_DATASET_:

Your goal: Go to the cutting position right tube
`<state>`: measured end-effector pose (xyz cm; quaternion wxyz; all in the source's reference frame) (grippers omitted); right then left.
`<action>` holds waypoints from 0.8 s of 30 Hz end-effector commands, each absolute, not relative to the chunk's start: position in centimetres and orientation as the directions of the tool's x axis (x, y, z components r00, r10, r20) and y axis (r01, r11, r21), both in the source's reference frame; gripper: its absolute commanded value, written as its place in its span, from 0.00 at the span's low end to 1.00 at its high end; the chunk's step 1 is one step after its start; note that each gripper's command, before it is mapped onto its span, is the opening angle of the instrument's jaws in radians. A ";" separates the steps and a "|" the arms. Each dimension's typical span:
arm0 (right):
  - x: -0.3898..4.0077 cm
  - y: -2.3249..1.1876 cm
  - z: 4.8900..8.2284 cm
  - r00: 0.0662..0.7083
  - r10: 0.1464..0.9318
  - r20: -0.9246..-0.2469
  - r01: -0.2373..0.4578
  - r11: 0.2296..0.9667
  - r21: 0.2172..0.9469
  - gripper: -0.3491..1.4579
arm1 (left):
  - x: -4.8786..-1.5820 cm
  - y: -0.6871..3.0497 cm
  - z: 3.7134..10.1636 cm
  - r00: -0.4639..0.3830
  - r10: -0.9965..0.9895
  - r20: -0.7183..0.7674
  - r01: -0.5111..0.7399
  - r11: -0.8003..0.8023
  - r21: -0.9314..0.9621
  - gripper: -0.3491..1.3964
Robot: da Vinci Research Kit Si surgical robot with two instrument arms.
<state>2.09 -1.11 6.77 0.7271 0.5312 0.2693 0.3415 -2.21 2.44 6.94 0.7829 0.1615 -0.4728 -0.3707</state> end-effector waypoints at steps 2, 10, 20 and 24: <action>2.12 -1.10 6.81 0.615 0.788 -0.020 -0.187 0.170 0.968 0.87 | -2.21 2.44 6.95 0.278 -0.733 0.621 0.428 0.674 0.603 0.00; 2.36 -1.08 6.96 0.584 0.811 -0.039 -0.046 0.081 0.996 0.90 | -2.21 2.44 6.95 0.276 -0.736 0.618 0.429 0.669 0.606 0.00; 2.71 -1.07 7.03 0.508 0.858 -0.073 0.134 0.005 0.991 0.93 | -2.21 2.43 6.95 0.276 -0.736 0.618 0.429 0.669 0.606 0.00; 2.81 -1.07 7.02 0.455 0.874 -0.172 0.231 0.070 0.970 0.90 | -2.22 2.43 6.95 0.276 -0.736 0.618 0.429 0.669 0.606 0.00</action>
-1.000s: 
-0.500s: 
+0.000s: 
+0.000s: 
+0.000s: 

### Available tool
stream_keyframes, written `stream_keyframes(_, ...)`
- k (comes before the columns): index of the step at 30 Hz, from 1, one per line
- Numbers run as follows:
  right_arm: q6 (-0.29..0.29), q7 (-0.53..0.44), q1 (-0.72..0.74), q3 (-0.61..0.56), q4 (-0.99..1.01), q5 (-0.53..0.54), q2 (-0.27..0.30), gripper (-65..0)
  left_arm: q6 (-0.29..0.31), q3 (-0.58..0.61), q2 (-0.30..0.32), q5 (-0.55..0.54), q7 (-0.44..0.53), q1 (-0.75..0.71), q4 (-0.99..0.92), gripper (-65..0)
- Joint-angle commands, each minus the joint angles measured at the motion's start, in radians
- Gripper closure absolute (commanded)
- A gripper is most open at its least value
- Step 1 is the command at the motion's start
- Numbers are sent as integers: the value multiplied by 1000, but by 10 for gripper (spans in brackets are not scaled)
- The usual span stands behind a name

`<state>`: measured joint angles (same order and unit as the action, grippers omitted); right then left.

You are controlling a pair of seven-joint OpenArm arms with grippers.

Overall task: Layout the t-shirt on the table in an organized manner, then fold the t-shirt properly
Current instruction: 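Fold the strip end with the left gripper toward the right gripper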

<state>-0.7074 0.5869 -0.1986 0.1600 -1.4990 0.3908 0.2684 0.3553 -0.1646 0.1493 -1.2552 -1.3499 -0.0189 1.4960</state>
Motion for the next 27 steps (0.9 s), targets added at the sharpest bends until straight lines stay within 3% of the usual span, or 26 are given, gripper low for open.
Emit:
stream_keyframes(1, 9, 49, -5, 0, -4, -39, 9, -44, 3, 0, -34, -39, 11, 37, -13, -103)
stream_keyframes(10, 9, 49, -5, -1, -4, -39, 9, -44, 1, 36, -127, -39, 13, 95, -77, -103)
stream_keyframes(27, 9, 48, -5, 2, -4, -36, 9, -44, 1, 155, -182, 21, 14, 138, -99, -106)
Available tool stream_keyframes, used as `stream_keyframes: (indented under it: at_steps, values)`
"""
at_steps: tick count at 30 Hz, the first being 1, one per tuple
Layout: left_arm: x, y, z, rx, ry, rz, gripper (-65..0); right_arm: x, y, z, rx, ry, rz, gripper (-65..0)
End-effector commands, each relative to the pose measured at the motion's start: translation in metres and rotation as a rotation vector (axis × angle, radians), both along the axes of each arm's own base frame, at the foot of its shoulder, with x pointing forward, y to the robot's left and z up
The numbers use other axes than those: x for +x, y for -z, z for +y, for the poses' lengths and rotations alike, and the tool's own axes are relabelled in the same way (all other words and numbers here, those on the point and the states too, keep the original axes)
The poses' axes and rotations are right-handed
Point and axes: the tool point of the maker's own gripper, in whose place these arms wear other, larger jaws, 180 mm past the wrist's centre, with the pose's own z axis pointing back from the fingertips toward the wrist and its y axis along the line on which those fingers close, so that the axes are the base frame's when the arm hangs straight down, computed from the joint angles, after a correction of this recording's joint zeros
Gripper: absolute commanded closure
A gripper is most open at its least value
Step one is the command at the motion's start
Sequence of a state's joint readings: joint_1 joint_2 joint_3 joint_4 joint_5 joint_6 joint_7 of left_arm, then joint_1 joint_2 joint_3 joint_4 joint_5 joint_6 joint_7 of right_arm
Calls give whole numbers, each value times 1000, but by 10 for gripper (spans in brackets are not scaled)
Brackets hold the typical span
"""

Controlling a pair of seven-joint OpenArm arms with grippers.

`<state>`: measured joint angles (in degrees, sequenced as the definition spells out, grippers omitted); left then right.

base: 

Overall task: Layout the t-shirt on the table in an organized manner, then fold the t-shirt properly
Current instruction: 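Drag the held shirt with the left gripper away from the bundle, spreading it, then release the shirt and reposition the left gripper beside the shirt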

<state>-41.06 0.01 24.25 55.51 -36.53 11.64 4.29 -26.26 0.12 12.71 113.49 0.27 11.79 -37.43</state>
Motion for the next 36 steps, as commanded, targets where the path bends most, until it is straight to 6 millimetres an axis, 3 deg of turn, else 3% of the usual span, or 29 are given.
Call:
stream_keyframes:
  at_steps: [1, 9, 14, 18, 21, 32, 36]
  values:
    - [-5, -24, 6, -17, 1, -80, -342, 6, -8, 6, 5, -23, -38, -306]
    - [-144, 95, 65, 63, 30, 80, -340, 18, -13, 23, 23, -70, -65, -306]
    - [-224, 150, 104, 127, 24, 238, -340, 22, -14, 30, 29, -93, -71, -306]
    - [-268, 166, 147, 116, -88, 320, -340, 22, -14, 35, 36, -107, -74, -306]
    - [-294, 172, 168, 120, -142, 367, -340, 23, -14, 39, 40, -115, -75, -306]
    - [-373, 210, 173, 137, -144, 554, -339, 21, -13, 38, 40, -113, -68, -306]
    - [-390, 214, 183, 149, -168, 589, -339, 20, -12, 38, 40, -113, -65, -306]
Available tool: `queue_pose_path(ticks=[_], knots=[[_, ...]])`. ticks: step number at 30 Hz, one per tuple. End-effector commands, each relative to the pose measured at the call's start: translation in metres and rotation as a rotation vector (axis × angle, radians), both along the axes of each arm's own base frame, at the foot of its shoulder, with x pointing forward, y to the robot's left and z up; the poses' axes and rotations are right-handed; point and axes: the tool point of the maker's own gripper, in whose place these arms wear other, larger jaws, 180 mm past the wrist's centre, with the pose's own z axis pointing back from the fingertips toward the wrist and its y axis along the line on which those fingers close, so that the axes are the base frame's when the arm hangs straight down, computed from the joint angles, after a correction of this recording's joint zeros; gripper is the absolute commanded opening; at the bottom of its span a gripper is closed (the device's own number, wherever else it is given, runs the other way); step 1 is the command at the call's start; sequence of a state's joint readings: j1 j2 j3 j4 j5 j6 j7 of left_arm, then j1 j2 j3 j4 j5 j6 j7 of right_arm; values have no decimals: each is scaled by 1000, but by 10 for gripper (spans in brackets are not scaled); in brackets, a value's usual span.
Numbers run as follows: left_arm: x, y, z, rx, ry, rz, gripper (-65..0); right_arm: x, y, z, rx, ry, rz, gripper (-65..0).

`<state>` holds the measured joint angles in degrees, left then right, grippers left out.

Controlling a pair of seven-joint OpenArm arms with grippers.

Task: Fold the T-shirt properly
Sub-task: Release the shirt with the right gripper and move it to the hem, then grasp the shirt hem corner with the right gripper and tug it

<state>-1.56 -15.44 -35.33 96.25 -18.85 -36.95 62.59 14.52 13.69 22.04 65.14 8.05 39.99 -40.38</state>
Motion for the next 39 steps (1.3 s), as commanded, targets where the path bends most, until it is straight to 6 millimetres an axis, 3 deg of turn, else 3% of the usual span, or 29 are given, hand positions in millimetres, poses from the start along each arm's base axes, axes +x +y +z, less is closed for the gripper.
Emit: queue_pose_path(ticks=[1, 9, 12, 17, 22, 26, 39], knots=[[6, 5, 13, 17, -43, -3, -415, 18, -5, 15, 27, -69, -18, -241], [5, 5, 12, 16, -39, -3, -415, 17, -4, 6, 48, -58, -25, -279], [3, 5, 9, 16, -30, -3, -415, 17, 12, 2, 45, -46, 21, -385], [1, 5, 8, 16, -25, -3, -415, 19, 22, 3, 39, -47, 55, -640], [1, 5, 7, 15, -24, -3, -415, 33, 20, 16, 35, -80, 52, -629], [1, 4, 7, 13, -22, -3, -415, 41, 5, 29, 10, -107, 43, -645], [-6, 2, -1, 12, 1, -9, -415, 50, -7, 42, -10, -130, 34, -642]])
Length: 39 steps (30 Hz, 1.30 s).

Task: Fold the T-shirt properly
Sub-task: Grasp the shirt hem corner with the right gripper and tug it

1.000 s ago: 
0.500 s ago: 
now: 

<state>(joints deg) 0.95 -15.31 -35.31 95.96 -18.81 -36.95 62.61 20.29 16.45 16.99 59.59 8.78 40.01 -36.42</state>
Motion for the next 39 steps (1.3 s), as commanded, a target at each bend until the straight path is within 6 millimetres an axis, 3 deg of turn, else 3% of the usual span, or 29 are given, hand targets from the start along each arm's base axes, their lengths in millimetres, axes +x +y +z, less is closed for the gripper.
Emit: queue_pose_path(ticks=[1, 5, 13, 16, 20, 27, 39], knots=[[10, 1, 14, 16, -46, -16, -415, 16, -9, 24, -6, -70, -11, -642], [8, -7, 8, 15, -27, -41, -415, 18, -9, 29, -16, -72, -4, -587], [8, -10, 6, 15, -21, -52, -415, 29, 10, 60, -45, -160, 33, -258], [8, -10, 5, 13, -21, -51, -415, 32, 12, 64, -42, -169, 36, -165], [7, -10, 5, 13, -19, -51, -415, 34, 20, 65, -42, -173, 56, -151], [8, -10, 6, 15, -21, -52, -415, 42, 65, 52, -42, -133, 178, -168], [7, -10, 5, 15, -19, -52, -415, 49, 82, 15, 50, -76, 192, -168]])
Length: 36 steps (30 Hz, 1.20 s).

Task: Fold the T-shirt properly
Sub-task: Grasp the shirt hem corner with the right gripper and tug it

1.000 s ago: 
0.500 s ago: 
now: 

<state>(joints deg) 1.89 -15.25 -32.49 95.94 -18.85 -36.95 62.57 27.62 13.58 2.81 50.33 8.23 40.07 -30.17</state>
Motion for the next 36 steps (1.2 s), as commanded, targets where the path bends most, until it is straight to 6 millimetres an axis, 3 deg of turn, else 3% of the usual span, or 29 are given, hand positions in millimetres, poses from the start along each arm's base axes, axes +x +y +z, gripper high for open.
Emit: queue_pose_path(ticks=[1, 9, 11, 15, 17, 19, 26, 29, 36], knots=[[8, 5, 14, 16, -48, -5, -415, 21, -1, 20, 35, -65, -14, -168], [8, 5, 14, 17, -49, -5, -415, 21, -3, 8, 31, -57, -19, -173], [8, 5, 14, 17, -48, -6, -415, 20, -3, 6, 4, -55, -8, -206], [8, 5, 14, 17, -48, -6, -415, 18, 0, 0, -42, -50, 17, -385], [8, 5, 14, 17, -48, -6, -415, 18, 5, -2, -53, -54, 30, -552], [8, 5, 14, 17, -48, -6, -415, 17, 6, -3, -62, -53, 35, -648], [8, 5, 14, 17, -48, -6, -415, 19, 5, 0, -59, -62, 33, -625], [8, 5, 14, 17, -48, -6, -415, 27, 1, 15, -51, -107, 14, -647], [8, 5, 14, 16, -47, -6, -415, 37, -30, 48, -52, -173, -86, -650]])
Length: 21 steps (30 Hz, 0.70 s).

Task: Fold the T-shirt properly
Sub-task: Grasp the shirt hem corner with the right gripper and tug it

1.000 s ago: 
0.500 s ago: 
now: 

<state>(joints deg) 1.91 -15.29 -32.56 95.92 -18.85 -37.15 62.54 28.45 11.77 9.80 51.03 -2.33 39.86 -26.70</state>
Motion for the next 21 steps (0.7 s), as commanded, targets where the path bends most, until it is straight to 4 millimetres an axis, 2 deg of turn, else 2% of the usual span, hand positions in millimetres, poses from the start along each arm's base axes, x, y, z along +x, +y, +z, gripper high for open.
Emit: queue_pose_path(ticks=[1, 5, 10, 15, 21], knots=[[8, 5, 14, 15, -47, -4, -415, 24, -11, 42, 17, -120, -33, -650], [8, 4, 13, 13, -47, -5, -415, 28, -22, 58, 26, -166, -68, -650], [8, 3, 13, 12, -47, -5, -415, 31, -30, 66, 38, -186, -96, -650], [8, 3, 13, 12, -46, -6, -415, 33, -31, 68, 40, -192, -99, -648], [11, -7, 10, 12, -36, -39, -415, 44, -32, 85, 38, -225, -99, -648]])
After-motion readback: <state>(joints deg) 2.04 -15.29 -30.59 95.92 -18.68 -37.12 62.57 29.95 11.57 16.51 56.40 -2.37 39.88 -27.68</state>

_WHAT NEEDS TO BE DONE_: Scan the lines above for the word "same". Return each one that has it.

_TASK OUTPUT_:
`<state>`: measured joint angles (same order and unit as the action, grippers omitted); right then left.
The numbers use other axes than those: x for +x, y for -z, z for +y, for the poses' lengths and rotations alike, and the tool's own axes are relabelled in the same way (all other words and numbers here, those on the point and the states too, keep the original axes)

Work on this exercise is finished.